Dia 8 de Março de 2020, Domingo

Enfim em Buenos Aires. Um sonho antigo, um destino com uma enorme presença no meu imaginário, desenhado com muito romantismo. De tal forma era importante para mim esta passagem pela capital argentina que reservei nada mais nada menos do que dez dias para a explorar. Depois, reduzi um pouco, para compensar alguns incidentes da viagem. Mas continuei a antecipar com excitação este encontro há muito idealizado.

Por outro lado sabia que a situação tinha tudo para dar para o torto.
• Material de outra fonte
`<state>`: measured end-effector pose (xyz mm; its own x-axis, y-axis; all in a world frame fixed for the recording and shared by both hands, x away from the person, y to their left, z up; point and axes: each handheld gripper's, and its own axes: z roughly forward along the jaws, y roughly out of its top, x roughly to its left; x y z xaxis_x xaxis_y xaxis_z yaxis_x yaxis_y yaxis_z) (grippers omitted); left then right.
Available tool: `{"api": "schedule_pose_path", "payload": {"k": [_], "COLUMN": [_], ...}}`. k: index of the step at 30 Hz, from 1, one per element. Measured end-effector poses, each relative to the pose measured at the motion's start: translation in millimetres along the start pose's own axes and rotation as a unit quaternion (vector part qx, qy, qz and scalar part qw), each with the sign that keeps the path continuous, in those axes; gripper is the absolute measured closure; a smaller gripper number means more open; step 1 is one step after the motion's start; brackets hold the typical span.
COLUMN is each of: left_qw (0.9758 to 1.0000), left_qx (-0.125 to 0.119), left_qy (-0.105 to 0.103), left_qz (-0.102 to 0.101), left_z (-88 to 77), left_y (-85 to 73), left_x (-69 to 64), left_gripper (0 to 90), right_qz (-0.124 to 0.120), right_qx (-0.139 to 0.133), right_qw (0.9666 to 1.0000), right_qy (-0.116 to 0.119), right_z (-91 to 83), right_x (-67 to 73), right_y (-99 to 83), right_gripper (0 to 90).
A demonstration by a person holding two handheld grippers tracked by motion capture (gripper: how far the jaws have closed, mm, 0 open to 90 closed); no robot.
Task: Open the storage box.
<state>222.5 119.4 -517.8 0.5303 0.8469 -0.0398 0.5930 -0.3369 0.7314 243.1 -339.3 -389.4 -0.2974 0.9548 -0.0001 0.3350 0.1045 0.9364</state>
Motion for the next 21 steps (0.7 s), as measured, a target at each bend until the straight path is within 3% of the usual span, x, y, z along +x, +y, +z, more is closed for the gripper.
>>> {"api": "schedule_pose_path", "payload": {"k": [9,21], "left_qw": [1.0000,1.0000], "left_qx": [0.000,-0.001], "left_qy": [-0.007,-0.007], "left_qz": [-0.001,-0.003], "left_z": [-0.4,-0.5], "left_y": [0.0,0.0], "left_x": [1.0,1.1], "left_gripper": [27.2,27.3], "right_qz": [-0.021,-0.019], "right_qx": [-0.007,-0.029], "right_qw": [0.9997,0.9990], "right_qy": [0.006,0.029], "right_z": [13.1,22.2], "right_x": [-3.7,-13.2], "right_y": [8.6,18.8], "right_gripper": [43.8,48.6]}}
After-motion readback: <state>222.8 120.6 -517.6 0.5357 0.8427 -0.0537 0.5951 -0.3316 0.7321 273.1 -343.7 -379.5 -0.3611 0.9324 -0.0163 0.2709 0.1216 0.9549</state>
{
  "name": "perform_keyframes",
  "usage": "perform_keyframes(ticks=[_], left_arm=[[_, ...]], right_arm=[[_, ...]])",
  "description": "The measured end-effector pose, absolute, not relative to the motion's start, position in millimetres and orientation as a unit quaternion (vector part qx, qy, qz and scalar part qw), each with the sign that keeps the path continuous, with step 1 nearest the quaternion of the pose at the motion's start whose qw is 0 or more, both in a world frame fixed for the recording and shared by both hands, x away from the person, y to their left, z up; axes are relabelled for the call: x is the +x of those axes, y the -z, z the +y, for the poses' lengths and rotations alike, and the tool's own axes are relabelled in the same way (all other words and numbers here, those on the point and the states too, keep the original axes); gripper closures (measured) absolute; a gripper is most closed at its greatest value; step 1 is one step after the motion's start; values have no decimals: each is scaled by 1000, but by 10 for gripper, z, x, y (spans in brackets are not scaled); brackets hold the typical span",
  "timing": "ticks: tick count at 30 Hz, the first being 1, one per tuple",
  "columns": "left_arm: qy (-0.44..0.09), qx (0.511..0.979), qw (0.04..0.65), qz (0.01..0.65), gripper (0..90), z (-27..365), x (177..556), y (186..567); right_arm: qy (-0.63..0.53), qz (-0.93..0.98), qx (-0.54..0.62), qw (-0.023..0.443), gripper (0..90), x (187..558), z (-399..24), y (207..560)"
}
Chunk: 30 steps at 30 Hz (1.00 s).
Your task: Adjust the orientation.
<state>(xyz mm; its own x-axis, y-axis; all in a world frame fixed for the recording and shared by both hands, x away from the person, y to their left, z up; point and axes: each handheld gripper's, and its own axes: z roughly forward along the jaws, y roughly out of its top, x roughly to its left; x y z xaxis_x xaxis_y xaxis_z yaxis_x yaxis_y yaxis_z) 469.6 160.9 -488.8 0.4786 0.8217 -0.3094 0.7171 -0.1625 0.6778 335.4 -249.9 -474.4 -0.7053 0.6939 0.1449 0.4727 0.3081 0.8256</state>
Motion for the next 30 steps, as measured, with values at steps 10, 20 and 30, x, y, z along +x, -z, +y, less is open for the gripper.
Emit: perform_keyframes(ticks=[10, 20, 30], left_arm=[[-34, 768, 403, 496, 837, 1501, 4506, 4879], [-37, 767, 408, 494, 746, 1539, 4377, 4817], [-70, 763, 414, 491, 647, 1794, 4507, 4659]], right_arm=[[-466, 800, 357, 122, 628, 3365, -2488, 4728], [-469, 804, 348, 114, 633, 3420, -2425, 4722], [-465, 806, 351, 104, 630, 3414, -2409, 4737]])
Investi uma grande quantidade de actividade cerebral a combater a ameaça das expectativas elevadas. Sabia que podia encontrar uma cidade com grandes problemas de segurança, tinha ouvido histórias tristes sobre a omnipresença do crime nas ruas de Buenos Aires. Os meus amigos argentinos tinham sido mais comedidos, mas reconhecendo que existia um problema crescente. Bem… teria que ver com os meus próprios olhos, não é?

Acordei. O dia lá fora sorria. Temperatura ideal. O meu corpo estava bem. Após mais de dois meses na estrada e talvez mais de mil quilómetros caminhados, sentia-me em grande forma. Quis sair para a rua rapidamente.

É Domingo e o bairro de San Telmo tem ainda mais vida. É neste dia que se faz o famoso mercado de rua. É turístico? Sim, mas nada que não possa suportar.


Apesar de só ter dormido quatro horas estou cheio de energia e um sentimento de adrenalina no corpo, vinda do entusiasmo de explorar uma nova cidade… e que cidade!!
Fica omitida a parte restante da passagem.